_BRIEF_
Wherever the string "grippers" turns up in the data, copy the whole line.

_GIVEN INFORMATION_

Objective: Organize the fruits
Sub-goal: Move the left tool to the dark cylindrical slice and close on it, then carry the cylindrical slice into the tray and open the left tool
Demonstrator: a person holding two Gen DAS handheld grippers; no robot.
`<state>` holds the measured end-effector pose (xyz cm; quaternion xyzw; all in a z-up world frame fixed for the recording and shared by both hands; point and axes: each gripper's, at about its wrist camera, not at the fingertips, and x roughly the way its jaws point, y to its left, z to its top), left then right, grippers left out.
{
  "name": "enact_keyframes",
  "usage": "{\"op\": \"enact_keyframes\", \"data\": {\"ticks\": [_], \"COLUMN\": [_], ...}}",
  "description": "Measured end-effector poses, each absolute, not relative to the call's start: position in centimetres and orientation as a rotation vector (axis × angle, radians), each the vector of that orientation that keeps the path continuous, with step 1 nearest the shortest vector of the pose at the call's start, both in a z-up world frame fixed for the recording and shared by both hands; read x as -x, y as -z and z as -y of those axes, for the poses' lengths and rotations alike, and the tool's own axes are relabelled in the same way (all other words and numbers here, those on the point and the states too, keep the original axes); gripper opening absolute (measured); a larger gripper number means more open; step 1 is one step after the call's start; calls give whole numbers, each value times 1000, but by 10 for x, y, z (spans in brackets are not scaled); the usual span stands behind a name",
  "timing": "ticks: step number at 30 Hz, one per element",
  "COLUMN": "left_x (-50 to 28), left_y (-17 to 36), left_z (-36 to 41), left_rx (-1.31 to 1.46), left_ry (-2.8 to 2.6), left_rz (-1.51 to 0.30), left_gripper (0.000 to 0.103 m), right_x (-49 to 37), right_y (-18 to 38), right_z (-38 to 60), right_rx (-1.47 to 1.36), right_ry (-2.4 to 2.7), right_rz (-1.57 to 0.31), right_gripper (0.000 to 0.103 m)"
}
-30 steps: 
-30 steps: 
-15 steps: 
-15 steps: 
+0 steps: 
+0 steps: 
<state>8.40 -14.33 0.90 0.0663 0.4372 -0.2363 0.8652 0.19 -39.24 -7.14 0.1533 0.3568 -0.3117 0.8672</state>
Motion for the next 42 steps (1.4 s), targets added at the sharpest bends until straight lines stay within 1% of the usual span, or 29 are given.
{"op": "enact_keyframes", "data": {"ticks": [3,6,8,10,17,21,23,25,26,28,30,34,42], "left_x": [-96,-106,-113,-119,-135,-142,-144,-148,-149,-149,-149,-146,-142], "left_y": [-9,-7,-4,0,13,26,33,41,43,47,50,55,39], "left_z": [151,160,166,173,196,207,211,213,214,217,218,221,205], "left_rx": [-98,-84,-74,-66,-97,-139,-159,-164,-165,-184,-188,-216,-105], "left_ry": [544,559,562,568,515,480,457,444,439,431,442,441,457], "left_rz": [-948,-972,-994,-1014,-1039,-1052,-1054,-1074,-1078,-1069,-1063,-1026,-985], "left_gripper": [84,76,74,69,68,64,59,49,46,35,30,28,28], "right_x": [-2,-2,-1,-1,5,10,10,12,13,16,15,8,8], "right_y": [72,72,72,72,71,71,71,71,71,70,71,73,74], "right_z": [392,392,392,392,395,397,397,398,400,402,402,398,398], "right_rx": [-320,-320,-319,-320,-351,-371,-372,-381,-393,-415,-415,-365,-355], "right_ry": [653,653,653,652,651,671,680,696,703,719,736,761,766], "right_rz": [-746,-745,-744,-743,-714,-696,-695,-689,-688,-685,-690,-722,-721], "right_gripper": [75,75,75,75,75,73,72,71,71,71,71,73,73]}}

_RESULT OF THIS TASK_
Demonstrator: a person holding two Gen DAS handheld grippers; no robot.
`<state>` holds the measured end-effector pose (xyz cm; quaternion xyzw; all in a z-up world frame fixed for the recording and shared by both hands; point and axes: each gripper's, at about its wrist camera, not at the fingertips, and x roughly the way its jaws point, y to its left, z to its top), left then right, grippers left out.

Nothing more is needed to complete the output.